As President Donald Trump prepares for his second presidential election, the economic recovery he hoped for from COVID-19 has yet to materialize. Analysts warn that without emergency government assistance, the economy is unlikely to recover anytime soon.

Lydia Boussour from Oxford Economics has warned in an analysis that economic momentum is at risk of stalling due to a lack of consumer confidence and a significant drop in disposable income. Additional financial assistance is necessary because if consumers are in poor financial shape, the overall economy is likely to remain shaky, with the worst-case scenario being a recession.

The U.S. Department of Commerce reported that personal consumption expenditures (PCE) in July increased by only 1.9% or $267 billion compared to June, down from increases of 6.2% and 8.6% in the previous two months.

Despite the increase, spending remains significantly lower than in February before the pandemic, when businesses nationwide were forced to shut down, resulting in tens of millions of job losses.

The report also indicated that personal income in July rose by 0.4% after two months of decline, which was attributed to compensation payments to employees to help the economy continue operating.

However, the reopening of the economy has coincided with a rise in COVID-19 cases in several states, leading to renewed lockdowns.

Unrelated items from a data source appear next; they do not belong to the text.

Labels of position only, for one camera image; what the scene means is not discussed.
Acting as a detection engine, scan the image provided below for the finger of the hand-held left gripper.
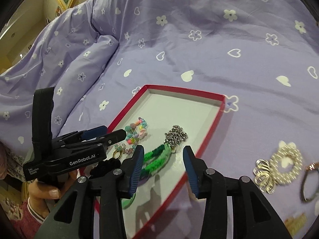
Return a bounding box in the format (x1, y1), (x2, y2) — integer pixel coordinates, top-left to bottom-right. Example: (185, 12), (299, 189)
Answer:
(58, 125), (108, 142)
(60, 129), (127, 153)

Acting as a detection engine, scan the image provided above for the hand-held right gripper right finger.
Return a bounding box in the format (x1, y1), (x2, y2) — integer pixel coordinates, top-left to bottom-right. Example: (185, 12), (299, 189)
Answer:
(182, 145), (293, 239)

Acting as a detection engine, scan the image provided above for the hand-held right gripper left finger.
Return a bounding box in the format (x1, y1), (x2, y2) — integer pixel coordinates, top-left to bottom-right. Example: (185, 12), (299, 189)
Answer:
(33, 144), (145, 239)

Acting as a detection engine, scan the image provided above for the purple hair tie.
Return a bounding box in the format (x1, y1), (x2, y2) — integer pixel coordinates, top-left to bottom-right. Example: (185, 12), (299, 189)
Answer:
(136, 172), (153, 187)

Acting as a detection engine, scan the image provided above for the pastel clear beaded bracelet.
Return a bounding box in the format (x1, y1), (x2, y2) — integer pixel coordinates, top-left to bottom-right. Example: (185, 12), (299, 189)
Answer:
(113, 143), (136, 159)

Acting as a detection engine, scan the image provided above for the colourful charm bracelet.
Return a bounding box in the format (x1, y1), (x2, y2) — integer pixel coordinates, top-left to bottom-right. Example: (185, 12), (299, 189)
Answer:
(124, 116), (150, 146)

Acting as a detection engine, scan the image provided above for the green braided bracelet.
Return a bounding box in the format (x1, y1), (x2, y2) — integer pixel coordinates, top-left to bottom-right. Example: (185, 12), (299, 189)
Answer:
(122, 143), (172, 210)

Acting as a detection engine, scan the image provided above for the silver chain bracelet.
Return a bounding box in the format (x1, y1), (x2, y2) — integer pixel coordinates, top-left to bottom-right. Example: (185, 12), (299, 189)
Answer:
(164, 125), (189, 152)

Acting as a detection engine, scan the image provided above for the red cardboard tray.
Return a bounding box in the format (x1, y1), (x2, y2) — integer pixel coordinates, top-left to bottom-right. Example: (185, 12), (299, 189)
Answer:
(79, 84), (226, 239)

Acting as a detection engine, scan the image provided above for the person's left forearm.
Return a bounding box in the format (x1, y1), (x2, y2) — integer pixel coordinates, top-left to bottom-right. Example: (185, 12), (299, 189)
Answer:
(4, 196), (51, 239)

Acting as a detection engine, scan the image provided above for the person's left hand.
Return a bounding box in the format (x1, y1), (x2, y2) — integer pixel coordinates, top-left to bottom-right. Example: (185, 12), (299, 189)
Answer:
(27, 170), (78, 205)

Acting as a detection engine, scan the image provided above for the grey wrist watch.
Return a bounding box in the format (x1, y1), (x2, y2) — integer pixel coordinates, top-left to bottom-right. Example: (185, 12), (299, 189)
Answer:
(300, 163), (319, 204)

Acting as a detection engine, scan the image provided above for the yellow hair accessory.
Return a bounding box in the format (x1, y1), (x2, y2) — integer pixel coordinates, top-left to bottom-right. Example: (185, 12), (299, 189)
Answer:
(284, 213), (308, 237)

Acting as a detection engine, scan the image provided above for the purple floral blanket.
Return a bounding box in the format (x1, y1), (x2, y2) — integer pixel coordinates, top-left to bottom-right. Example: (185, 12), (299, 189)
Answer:
(0, 0), (319, 239)

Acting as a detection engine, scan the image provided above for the pearl bracelet with silver bow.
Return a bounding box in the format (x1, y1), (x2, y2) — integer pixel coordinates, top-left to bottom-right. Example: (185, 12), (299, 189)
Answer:
(253, 142), (303, 194)

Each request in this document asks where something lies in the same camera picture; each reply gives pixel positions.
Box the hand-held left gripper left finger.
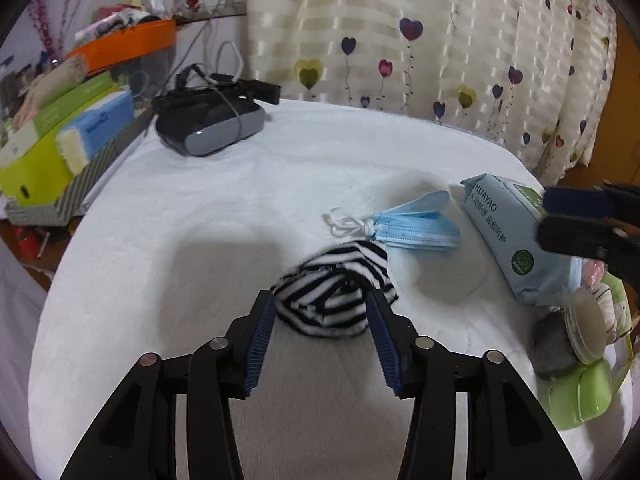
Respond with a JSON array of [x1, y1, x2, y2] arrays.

Government emergency aid funds also saw a significant decrease in July, as many programs ended on July 31. Currently, both the White House and Congress have been unable to break the deadlock on a new relief package, which would include assistance for state and local governments and an extension of unemployment benefits.

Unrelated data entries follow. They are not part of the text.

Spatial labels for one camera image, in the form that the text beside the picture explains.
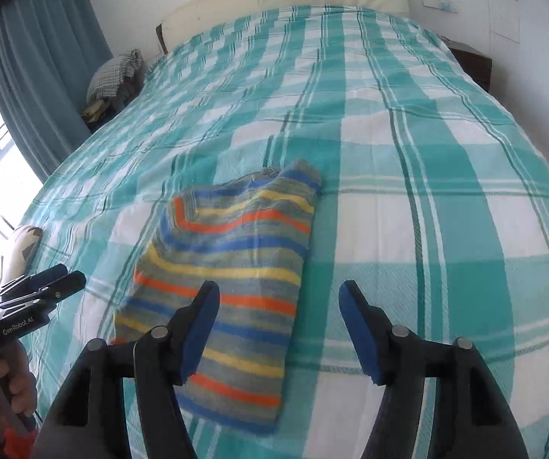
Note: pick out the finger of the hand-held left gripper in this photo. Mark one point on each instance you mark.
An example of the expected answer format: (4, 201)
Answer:
(64, 284)
(49, 273)

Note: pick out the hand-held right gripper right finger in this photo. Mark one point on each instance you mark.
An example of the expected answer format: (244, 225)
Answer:
(360, 334)

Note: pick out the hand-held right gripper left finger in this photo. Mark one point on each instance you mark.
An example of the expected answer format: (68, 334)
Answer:
(202, 334)

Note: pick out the striped knit sweater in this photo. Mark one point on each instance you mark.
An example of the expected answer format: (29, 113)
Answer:
(245, 258)

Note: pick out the person's left hand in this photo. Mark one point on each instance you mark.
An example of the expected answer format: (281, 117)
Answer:
(21, 382)

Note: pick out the patterned cream pillow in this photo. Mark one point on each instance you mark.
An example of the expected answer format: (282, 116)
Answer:
(23, 248)

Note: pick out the teal plaid bedspread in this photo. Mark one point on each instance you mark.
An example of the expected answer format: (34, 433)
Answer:
(422, 224)

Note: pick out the yellow cloth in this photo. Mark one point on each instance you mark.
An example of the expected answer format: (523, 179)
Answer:
(93, 109)

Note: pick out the dark cloth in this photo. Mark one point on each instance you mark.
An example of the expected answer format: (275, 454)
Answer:
(126, 95)

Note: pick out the checkered cloth bundle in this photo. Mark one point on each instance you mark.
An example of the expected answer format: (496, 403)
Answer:
(111, 76)

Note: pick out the teal curtain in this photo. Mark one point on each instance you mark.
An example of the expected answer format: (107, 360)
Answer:
(40, 67)

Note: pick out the dark wooden nightstand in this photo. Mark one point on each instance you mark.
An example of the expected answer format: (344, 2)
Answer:
(475, 64)

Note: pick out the white wall socket panel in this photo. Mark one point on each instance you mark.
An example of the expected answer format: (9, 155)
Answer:
(441, 2)

Additionally, Coca-Cola and MGM Resorts have become the latest major companies to announce significant layoffs due to reduced revenues during the COVID-19 pandemic.

MGM Resorts announced the layoff of 18,000 furloughed employees due to the uncertain future of the company, while Coca-Cola is cutting several business units and offering 4,000 employees in North America voluntary severance, with further reductions planned internationally.

After the U.S. reported a staggering 31.7% decline in GDP in the second quarter, economists expect GDP to recover in the third quarter, although there is uncertainty about the extent of that recovery. Last week, another 1 million Americans filed for unemployment benefits, while employment in July was down by 15 million compared to February before businesses had to close due to the pandemic.

The University of Michigan's consumer confidence index for August rose slightly from 72.5 to 74.1. Richard Curtin, the chief economist of the survey, noted that this figure remains in a low range that has persisted for five months.

At the same time, the PCE price index, a closely watched inflation measure by the Federal Reserve, also slowed, rising by 0.3% after a 0.5% increase in June. Compared to July 2019, the index increased by 1%.

On Thursday (August 27), the Fed announced a policy change, meaning it will allow inflation to exceed the 2.0% target for a period without raising interest rates to promote full employment. However, this focus on employment cannot be achieved until the economy is robust and inflation returns.

Excluding volatile food and energy prices, the PCE inflation rate in July rose only 0.3% and increased 1.3% compared to the same period last year.